Der internationale Markt geizt nicht an Event- und Planungs-Apps, was für neue Anbieter wie Plusme scheinbar ein Paradoxon aufwirft: Auf der einen Seite möchte man das Produkt so minimalistisch und schlank wie möglich gestalten, auf der anderen Seite muss das Alleinstellungsmerkmal deutlich genug sein, um Nutzer davon zu überzeugen, „die eine“ Planungs-App zu sein. 2011 wurde in den USA schon einmal an einer ähnlichen Idee gearbeitet: Das Team hinter Instavite wollte ebenfalls Freunde zusammenbringen und warb in einer ersten Ankündigung mit „tiefgreifender Facebook-Social-Graph-Integration“ und „Facebook-Event-Synchronisation“. Viel mehr folgte dann jedoch auch nicht und das Projekt scheint seitdem in den wohlbekannten Coming-soon-Dornröschenschlaf versunken zu sein.

Das Team hinter Plusme begegnet dieser Problematik, indem es kurzerhand die Vielleicht-Option des größten Konkurrenten Facebook abschafft. Kein Wenn und Aber, nur In oder Out. Indem sich die Gästeliste auf das eigene Telefonbuch beschränkt, versucht sich Plusme von Konkurrenten wie Badoo oder Spontacts abzugrenzen, bei denen es eher darum geht, andere und durchaus fremde Menschen mit ähnlichen Interessen zu finden. Plusme ist somit eher Stammtisch als Blinddate.

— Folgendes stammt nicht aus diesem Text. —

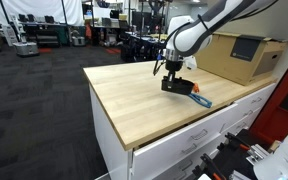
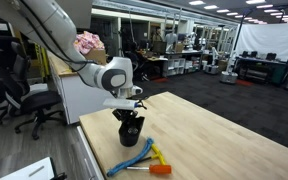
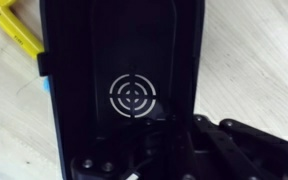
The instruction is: Move the black object to the right
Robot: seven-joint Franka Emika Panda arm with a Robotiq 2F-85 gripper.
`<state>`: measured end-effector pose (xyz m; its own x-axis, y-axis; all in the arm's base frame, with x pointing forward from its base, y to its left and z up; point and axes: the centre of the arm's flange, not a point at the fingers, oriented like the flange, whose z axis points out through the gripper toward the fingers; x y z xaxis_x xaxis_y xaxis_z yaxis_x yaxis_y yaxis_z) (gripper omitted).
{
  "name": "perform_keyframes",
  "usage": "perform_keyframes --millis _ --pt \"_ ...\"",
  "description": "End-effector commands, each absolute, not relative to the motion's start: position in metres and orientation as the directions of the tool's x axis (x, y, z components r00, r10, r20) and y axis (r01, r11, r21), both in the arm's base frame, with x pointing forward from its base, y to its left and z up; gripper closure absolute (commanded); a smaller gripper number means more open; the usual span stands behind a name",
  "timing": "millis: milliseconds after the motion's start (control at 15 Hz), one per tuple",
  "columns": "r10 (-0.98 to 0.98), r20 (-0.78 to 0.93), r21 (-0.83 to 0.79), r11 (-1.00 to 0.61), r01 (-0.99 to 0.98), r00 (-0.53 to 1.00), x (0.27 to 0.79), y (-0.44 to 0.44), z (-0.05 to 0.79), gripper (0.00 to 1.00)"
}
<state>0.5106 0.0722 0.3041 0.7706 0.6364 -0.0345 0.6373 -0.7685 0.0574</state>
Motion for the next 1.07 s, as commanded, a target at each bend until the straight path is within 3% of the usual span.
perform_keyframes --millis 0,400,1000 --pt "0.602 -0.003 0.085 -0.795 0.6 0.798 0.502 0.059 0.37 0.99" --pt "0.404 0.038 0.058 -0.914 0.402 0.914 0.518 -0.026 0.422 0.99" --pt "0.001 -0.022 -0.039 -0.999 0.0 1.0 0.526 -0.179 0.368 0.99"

Startups aus München: Das CDTM

Plusme erwächst aus dem Münchener „Center for Digital Technology and Management“, einem Gemeinschaftsprojekt der Ludwig-Maximilians-Universität und der Technischen Universität München. Schon seit fünfzehn Jahren bringt die Einrichtung Studenten verschiedener Fachrichtungen zusammen, um diese zu Innovatoren an der Schnittstelle zwischen Wirtschaft und Technik auszubilden. Pro Jahr durchlaufen rund 50 Studenten das Zusatzstudium in Technology Management. Drei Viertel der Studenten studieren im Hauptfach Wirtschaftswissenschaften, Informatik und Elektrotechnik, der Rest setzt sich aus interessierten Studenten anderer Fachrichtungen zusammen – von Geisteswissenschaftlern bis Medizinern.

Nach Angaben des CDTM wagen 20 bis 25 Prozent der Studenten während oder nach dem Studium den Schritt in die eigene Gründung. Bisher zählt man rund 75 Gründungen mit Beteiligung von mindestens einem Alumnus. Im Fall von Stylight stammen sogar alle vier Gründer aus den Reihen des CDTM. Wie Gründerszene berichtete, konnte das Fashion-Portal im Januar diesen Jahres eine Finanzierung durch die ProSiebenSat.1-Tochter SevenVentures sichern. Stylight wurde 2008 von Anselm Bauer, Benjamin Günther, Max-Josef Meier und Sebastian Schuon gegründet.

Der Münchner Smartphone-Dienst Aloqa wurde 2010 für einen mittleren zweistelligen Millionenbetrag an Motorola verkauft, jedoch schon Ende 2012 wieder geschlossen. Wohl bekanntestes Startup mit CDTM-Beteiligung ist der Ticketing- und Eventanbieter Amiando, dessen CTO Armin Bauer das Münchner Zusatzstudium absolvierte.